_ASSIGNMENT_:
Send back the records in full, character for character.

Top of DATA

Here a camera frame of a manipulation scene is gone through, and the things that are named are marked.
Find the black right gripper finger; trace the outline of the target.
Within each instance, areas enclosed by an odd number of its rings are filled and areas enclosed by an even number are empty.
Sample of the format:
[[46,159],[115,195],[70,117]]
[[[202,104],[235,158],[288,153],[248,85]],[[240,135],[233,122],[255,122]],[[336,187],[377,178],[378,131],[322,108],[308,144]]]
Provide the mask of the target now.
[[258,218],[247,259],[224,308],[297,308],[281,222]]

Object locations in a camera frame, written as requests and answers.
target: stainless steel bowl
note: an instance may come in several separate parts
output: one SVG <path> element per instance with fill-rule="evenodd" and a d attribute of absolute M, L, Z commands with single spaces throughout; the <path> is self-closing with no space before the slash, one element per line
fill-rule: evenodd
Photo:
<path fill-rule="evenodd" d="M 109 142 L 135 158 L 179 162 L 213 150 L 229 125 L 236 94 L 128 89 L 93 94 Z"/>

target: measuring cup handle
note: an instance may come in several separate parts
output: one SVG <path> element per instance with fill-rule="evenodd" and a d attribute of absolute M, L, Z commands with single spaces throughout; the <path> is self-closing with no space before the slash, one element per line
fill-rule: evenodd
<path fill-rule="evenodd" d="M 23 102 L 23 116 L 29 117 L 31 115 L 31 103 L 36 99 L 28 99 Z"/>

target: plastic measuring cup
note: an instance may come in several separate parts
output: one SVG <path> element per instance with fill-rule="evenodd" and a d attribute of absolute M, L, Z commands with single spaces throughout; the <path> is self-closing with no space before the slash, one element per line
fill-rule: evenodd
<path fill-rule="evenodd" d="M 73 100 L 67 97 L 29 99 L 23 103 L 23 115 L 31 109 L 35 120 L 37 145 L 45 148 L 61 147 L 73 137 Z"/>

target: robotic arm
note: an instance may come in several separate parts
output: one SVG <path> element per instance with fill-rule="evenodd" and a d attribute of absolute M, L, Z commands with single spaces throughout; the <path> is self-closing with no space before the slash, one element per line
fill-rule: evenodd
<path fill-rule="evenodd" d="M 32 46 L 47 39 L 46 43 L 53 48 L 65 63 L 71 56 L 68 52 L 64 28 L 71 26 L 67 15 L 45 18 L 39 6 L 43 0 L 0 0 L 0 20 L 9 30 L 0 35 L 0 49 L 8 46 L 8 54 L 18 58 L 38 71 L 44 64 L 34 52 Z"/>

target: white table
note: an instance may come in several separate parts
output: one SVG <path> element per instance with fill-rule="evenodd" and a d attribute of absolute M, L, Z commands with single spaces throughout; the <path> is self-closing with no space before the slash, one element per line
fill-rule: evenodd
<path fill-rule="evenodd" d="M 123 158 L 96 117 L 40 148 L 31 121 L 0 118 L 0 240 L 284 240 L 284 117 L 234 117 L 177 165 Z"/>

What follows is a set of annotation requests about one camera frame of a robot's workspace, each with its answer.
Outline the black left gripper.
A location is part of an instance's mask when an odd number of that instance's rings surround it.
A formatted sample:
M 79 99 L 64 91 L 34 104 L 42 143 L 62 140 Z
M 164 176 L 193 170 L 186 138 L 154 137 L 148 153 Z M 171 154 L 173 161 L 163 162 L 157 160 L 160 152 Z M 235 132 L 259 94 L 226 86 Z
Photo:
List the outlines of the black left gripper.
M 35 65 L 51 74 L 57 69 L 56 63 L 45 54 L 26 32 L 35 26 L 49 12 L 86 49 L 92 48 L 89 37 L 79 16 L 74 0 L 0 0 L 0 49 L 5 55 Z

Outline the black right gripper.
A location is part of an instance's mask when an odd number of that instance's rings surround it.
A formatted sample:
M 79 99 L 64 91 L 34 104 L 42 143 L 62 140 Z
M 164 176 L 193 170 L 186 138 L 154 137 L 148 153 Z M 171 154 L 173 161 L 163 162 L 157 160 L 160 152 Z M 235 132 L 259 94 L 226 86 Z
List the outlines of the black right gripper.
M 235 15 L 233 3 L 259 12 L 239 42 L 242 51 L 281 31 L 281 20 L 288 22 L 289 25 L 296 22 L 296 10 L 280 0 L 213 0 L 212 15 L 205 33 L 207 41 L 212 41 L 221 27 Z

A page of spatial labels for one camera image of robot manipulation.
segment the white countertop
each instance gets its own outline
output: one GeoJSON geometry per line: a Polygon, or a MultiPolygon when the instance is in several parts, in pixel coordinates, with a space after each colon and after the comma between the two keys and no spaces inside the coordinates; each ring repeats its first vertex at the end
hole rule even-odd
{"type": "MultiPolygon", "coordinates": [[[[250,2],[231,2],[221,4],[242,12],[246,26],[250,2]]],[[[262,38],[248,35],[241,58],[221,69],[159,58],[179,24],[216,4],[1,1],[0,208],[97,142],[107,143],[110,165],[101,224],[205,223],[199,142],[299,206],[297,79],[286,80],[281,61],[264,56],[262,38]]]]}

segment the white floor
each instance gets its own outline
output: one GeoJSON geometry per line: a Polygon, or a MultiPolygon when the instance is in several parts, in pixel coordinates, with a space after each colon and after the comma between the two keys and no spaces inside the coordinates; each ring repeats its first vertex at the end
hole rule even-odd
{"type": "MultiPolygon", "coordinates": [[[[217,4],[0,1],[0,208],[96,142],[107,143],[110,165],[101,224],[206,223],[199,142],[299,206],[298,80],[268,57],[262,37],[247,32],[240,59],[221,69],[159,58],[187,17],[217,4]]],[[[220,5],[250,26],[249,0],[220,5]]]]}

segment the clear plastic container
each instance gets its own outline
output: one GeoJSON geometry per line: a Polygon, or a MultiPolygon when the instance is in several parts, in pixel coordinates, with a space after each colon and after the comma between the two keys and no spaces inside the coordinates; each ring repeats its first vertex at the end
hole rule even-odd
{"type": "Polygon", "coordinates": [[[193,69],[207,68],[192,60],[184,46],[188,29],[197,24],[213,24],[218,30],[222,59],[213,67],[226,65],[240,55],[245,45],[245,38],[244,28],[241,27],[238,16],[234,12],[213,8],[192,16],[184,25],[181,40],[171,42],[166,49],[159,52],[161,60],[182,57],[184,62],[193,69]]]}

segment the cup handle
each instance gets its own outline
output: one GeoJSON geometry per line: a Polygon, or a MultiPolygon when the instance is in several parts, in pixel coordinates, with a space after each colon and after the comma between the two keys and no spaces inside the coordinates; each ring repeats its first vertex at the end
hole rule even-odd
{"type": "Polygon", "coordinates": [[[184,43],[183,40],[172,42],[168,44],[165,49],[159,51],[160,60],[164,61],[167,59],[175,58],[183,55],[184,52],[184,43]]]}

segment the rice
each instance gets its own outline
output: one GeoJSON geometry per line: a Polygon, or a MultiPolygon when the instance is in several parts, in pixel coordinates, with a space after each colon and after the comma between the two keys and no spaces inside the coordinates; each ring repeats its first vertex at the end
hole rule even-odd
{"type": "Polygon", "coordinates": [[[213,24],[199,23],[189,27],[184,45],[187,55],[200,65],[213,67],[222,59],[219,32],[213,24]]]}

Bottom of DATA

_WRITTEN ANSWER_:
Here a camera frame of a manipulation scene is gone through, and the things that are named are marked.
Find the black right gripper finger; trace the outline of the target.
Within each instance, areas enclosed by an odd number of its rings are filled and areas enclosed by an even number are empty.
Sample of the format:
[[46,159],[115,195],[70,117]]
[[[202,104],[235,158],[288,153],[248,85]],[[240,135],[233,122],[255,122]],[[336,187],[377,178],[378,131],[322,108],[308,144]]]
Provide the mask of the target now.
[[258,218],[247,259],[224,308],[297,308],[281,222]]

Object locations in a camera frame, written as requests and answers.
target: stainless steel bowl
note: an instance may come in several separate parts
output: one SVG <path> element per instance with fill-rule="evenodd" and a d attribute of absolute M, L, Z commands with single spaces throughout; the <path> is self-closing with no space before the slash, one element per line
fill-rule: evenodd
Photo:
<path fill-rule="evenodd" d="M 109 142 L 135 158 L 179 162 L 213 150 L 229 125 L 236 94 L 128 89 L 93 94 Z"/>

target: measuring cup handle
note: an instance may come in several separate parts
output: one SVG <path> element per instance with fill-rule="evenodd" and a d attribute of absolute M, L, Z commands with single spaces throughout; the <path> is self-closing with no space before the slash, one element per line
fill-rule: evenodd
<path fill-rule="evenodd" d="M 23 102 L 23 116 L 29 117 L 31 115 L 31 103 L 36 99 L 28 99 Z"/>

target: plastic measuring cup
note: an instance may come in several separate parts
output: one SVG <path> element per instance with fill-rule="evenodd" and a d attribute of absolute M, L, Z commands with single spaces throughout; the <path> is self-closing with no space before the slash, one element per line
fill-rule: evenodd
<path fill-rule="evenodd" d="M 73 100 L 67 97 L 29 99 L 23 103 L 23 115 L 31 109 L 35 120 L 37 145 L 45 148 L 61 147 L 73 137 Z"/>

target: robotic arm
note: an instance may come in several separate parts
output: one SVG <path> element per instance with fill-rule="evenodd" and a d attribute of absolute M, L, Z commands with single spaces throughout; the <path> is self-closing with no space before the slash, one element per line
fill-rule: evenodd
<path fill-rule="evenodd" d="M 32 46 L 47 39 L 46 43 L 53 48 L 65 63 L 71 56 L 68 52 L 64 28 L 71 26 L 67 15 L 45 18 L 39 6 L 43 0 L 0 0 L 0 20 L 9 30 L 0 35 L 0 49 L 8 46 L 8 54 L 18 58 L 38 71 L 44 64 L 34 52 Z"/>

target: white table
note: an instance may come in several separate parts
output: one SVG <path> element per instance with fill-rule="evenodd" and a d attribute of absolute M, L, Z commands with single spaces throughout; the <path> is self-closing with no space before the slash, one element per line
fill-rule: evenodd
<path fill-rule="evenodd" d="M 123 158 L 96 117 L 40 148 L 31 121 L 0 118 L 0 240 L 284 240 L 284 117 L 234 117 L 177 165 Z"/>

What follows is a set of annotation requests about one camera frame of a robot's workspace, each with its answer.
Outline the black left gripper.
A location is part of an instance's mask when an odd number of that instance's rings surround it.
A formatted sample:
M 79 99 L 64 91 L 34 104 L 42 143 L 62 140 Z
M 164 176 L 193 170 L 186 138 L 154 137 L 148 153 Z M 171 154 L 173 161 L 163 162 L 157 160 L 160 152 Z M 235 132 L 259 94 L 226 86 Z
Photo:
List the outlines of the black left gripper.
M 35 65 L 51 74 L 57 69 L 56 63 L 45 54 L 26 32 L 35 26 L 49 12 L 86 49 L 92 48 L 89 37 L 79 16 L 74 0 L 0 0 L 0 49 L 5 55 Z

Outline the black right gripper.
A location is part of an instance's mask when an odd number of that instance's rings surround it.
A formatted sample:
M 79 99 L 64 91 L 34 104 L 42 143 L 62 140 Z
M 164 176 L 193 170 L 186 138 L 154 137 L 148 153 Z M 171 154 L 173 161 L 163 162 L 157 160 L 160 152 Z M 235 132 L 259 94 L 226 86 Z
List the outlines of the black right gripper.
M 235 15 L 233 3 L 259 12 L 239 42 L 242 51 L 281 31 L 281 20 L 288 22 L 289 25 L 296 22 L 296 10 L 280 0 L 213 0 L 212 15 L 205 33 L 207 41 L 212 41 L 221 27 Z

A page of spatial labels for one camera image of robot manipulation.
segment the white countertop
each instance gets its own outline
output: one GeoJSON geometry per line: a Polygon, or a MultiPolygon when the instance is in several parts, in pixel coordinates, with a space after each colon and after the comma between the two keys and no spaces inside the coordinates; each ring repeats its first vertex at the end
hole rule even-odd
{"type": "MultiPolygon", "coordinates": [[[[250,2],[231,2],[221,4],[242,12],[246,26],[250,2]]],[[[262,38],[248,35],[241,58],[221,69],[159,58],[179,24],[216,4],[1,1],[0,208],[97,142],[107,143],[110,165],[101,224],[205,223],[199,142],[299,206],[297,79],[286,80],[281,61],[264,56],[262,38]]]]}

segment the white floor
each instance gets its own outline
output: one GeoJSON geometry per line: a Polygon, or a MultiPolygon when the instance is in several parts, in pixel coordinates, with a space after each colon and after the comma between the two keys and no spaces inside the coordinates; each ring repeats its first vertex at the end
hole rule even-odd
{"type": "MultiPolygon", "coordinates": [[[[217,4],[0,1],[0,208],[96,142],[107,143],[110,165],[101,224],[206,223],[199,142],[299,206],[298,80],[268,57],[262,37],[247,32],[240,59],[221,69],[159,58],[187,17],[217,4]]],[[[220,5],[250,26],[249,0],[220,5]]]]}

segment the clear plastic container
each instance gets its own outline
output: one GeoJSON geometry per line: a Polygon, or a MultiPolygon when the instance is in several parts, in pixel coordinates, with a space after each colon and after the comma between the two keys and no spaces inside the coordinates; each ring repeats its first vertex at the end
hole rule even-odd
{"type": "Polygon", "coordinates": [[[193,69],[207,68],[192,60],[184,46],[188,29],[197,24],[213,24],[218,30],[222,59],[213,67],[226,65],[240,55],[245,45],[245,38],[244,28],[241,27],[238,16],[234,12],[213,8],[192,16],[184,25],[181,40],[171,42],[166,49],[159,52],[161,60],[182,57],[184,62],[193,69]]]}

segment the cup handle
each instance gets its own outline
output: one GeoJSON geometry per line: a Polygon, or a MultiPolygon when the instance is in several parts, in pixel coordinates, with a space after each colon and after the comma between the two keys and no spaces inside the coordinates; each ring repeats its first vertex at the end
hole rule even-odd
{"type": "Polygon", "coordinates": [[[184,43],[183,40],[172,42],[168,44],[165,49],[159,51],[160,60],[164,61],[167,59],[175,58],[183,55],[184,52],[184,43]]]}

segment the rice
each instance gets its own outline
output: one GeoJSON geometry per line: a Polygon, or a MultiPolygon when the instance is in several parts, in pixel coordinates, with a space after each colon and after the comma between the two keys and no spaces inside the coordinates; each ring repeats its first vertex at the end
hole rule even-odd
{"type": "Polygon", "coordinates": [[[213,24],[199,23],[189,27],[184,45],[187,55],[200,65],[213,67],[222,59],[219,32],[213,24]]]}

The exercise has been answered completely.